From the hour of Elgiva's murder, the spirit of Edwin drooped. He seems to have sat like a shadow with the sceptre in his hand, "nerveless, listless, dead." His subjects rebelled against him. Dunstan was recalled from banishment, and new honours were heaped upon his head. Edwin's kingdom was divided, and though his brother Edgar was not more than thirteen years of age, the dominions of Northumbria and Mercia were placed under his sway. The infamous Odo, and his emissaries, were at last triumphant; and there is scarcely a doubt but that, a few years after the death of his wife, Edwin himself was murdered in Gloucestershire.
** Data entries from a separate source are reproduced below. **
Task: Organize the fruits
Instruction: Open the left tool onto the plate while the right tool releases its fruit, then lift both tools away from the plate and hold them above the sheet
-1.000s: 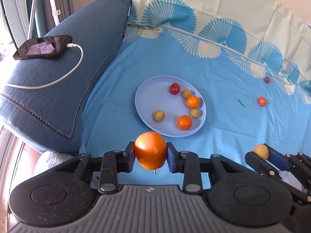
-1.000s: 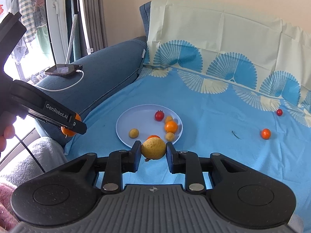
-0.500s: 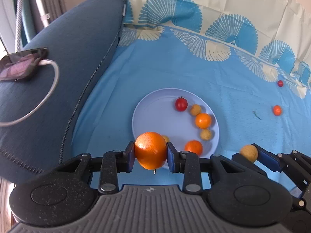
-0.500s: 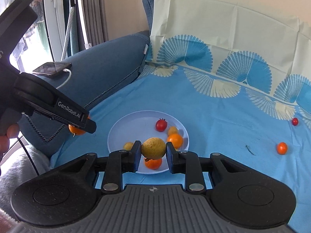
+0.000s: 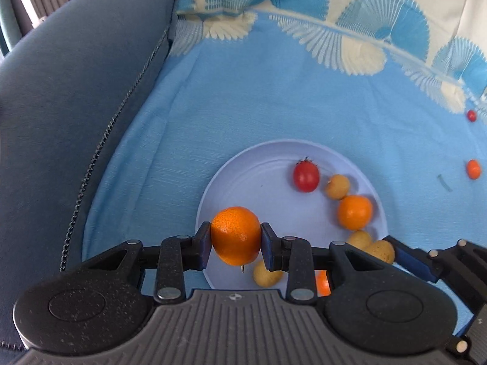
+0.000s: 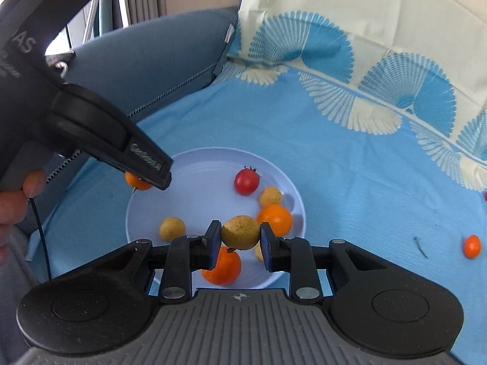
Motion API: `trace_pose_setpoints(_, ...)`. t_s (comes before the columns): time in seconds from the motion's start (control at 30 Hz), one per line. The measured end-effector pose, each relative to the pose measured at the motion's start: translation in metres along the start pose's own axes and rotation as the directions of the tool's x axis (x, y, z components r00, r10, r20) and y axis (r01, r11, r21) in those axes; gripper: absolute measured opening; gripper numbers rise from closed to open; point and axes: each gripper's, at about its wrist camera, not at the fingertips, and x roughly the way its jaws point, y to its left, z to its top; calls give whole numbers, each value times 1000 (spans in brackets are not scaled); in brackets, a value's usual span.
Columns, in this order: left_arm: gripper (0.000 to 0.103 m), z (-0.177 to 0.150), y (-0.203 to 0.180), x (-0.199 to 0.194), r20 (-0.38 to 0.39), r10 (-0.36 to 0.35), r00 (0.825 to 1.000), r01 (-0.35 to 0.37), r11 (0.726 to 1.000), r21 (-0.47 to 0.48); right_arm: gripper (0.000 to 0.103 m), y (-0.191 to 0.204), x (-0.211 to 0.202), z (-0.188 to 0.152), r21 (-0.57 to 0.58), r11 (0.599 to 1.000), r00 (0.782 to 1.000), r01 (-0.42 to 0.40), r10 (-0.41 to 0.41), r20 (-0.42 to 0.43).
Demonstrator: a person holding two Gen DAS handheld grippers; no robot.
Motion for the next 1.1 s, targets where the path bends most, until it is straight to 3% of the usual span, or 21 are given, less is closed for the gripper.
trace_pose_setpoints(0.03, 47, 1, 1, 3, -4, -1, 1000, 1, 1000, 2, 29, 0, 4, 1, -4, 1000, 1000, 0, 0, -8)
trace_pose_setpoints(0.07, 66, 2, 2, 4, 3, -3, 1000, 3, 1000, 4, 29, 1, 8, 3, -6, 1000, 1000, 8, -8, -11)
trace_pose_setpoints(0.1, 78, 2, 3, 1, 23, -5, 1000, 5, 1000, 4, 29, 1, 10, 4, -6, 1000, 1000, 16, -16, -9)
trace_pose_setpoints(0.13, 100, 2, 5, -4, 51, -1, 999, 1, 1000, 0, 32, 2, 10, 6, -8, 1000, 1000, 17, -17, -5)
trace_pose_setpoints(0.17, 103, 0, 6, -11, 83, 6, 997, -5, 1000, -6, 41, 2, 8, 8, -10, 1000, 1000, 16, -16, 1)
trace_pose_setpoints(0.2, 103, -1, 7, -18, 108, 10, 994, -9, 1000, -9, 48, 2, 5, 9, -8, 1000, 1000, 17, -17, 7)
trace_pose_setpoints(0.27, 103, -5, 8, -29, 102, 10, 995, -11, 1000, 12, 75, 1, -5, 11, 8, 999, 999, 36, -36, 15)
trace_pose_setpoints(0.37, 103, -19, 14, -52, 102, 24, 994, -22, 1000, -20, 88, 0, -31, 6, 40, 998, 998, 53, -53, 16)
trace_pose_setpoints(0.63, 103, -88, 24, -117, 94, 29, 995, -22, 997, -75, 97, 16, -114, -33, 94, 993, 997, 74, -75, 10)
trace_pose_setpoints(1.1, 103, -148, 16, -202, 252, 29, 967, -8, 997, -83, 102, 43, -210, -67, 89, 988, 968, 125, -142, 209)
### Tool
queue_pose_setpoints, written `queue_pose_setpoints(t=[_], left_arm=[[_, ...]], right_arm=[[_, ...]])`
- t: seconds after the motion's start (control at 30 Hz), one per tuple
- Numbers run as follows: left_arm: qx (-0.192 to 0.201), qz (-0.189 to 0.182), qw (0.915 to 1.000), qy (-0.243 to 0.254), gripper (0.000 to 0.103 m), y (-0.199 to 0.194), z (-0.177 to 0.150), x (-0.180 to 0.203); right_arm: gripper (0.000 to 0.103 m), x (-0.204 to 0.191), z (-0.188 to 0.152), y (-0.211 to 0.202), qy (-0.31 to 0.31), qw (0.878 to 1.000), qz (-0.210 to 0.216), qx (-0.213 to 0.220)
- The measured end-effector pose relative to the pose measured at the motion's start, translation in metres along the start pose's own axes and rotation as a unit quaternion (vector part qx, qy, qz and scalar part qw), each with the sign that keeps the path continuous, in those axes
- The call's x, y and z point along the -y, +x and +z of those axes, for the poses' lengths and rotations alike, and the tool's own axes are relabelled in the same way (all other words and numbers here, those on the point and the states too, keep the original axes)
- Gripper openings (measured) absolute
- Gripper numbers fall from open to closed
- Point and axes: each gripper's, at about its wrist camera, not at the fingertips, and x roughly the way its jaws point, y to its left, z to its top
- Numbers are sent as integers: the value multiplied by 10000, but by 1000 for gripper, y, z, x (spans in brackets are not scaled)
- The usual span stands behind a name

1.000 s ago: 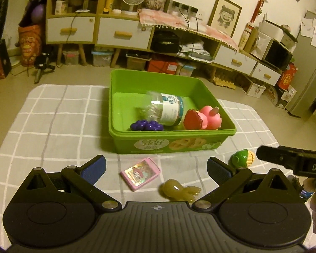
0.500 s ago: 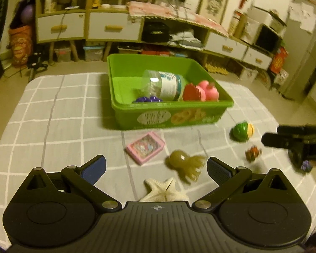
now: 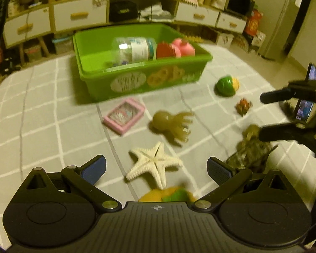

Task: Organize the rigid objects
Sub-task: 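Withdraw both grippers from the bin toward the remaining toys, then grasp the white starfish with the left gripper while the right grasps the clear claw clip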

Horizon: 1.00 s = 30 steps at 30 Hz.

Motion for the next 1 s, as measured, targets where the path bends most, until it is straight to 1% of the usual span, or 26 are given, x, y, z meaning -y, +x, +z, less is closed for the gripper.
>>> queue_pose_setpoints(t=[0.1, 0.17, 0.23, 0.33, 0.43, 0.5, 0.6, 0.67, 0.8, 0.87, 1.0], left_arm=[[-90, 16, 10000, -14, 100, 7, -5, -1], [-106, 10, 9999, -23, 99, 9, -7, -2], [-83, -7, 10000, -5, 98, 9, -9, -2], [-54, -22, 10000, 21, 97, 9, -9, -2], [-103, -32, 9999, 21, 92, 12, -9, -2], [-139, -29, 9999, 11, 87, 14, -10, -3], [-161, -20, 9999, -17, 83, 16, -11, -4], [-138, -10, 9999, 1, 81, 16, -12, -4], [-117, 12, 9999, -11, 77, 16, -12, -5], [-106, 0, 9999, -42, 75, 15, -11, -6], [-89, -17, 9999, -98, 70, 15, -10, -8]], right_arm=[[73, -10, -7, 2, -285, 9987, 385, -189], [73, -18, -11, 3, -510, 9971, 500, -259], [73, -23, -15, 5, -674, 9958, 520, -327], [72, -24, -18, 9, -764, 9951, 458, -425], [72, -23, -19, 13, -769, 9953, 393, -447], [67, -22, -19, 12, -780, 9954, 373, -415], [60, -23, -19, 10, -822, 9951, 391, -375], [55, -25, -19, 10, -876, 9945, 428, -375], [49, -29, -20, 10, -1012, 9930, 466, -384], [43, -30, -20, 11, -1045, 9925, 494, -407], [39, -31, -22, 11, -1086, 9917, 524, -438]])
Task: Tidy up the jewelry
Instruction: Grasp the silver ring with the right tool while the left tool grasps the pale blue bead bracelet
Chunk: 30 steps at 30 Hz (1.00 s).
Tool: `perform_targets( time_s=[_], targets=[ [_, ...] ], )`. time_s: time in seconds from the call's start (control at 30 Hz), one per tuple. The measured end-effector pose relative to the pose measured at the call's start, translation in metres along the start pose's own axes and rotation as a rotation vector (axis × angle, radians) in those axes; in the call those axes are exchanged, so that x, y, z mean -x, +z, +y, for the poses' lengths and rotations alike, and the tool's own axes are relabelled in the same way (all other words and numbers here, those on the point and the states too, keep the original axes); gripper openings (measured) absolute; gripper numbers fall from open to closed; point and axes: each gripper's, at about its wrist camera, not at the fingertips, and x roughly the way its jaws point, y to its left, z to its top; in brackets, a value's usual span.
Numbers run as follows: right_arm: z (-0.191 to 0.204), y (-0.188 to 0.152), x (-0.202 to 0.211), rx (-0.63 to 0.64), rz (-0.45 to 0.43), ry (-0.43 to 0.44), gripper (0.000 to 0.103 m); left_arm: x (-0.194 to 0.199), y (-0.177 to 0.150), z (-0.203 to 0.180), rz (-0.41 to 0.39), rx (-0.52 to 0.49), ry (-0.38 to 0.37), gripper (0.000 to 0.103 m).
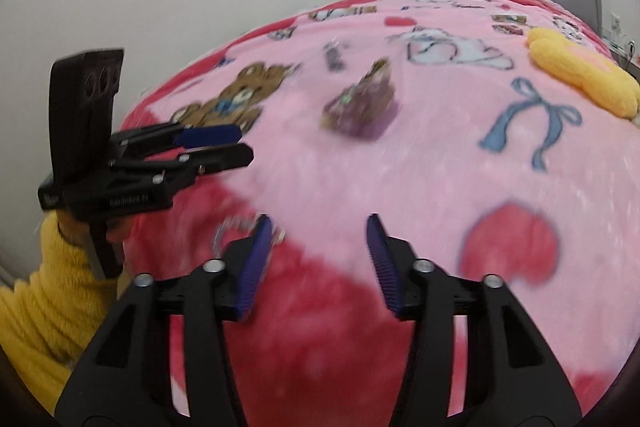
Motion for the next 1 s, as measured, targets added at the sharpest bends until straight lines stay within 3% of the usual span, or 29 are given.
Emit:
perform_targets(
  time_s=[0.23, 0.47, 0.87, 1.0],
  targets=[
    [0.02, -0.033, 0.004, 0.026, 0.03, 0.057, 0.027, 0.005, -0.024, -0.017, 0.01, -0.002, -0.006, 0.045],
    [0.035, -0.045, 0.003, 0.083, 0.038, 0.089, 0.028, -0.001, -0.042, -0.012, 0.023, 0.045, -0.019, 0.045],
    [0.05, -0.047, -0.011, 0.143, 0.055, 0.031, 0.027, 0.003, -0.051, -0.021, 0.011, 0.041, -0.022, 0.045],
    [0.049, -0.046, -0.013, 0.136, 0.059, 0.023, 0.024, 0.002, -0.053, -0.023, 0.01, 0.03, 0.003, 0.034]
  ],
)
In several old chronicles it is darkly hinted that he met with a violent death: in one, which is still extant in the Cotton Library, it is clearly asserted that he was slain.

A youthful king, on whose head the crown, with all its cares and heart-aches, was placed at the age of sixteen, was but ill-armed to battle with the hoary-headed, cunning, and grey iniquity which surrounded his throne. He, who would cast his crown upon the ground to toy with his beautiful wife, was no match for that hypocrisy which was hidden beneath the folds of a saintly garb. When, with a spirit far beyond his years, he boldly resented the insult that Dunstan had offered to him, the whole power of the court was at once arrayed against him, for Dunstan was already venerated by the ignorant people as a saint: he had the chancellor and the primate on his side; and few would be found to make head against a cause on the part of which such powerful authorities were arranged as leaders. The respect which was due to a king must have been greatly lessened by the insult which Dunstan had offered to his sovereign. It resembled more the conduct of a schoolmaster towards an unruly pupil than that of a subject to his superior. Edwin closed his troublous career about the year 959; and by his death Edgar, who had for three years ruled over the northern dominions, became king of England.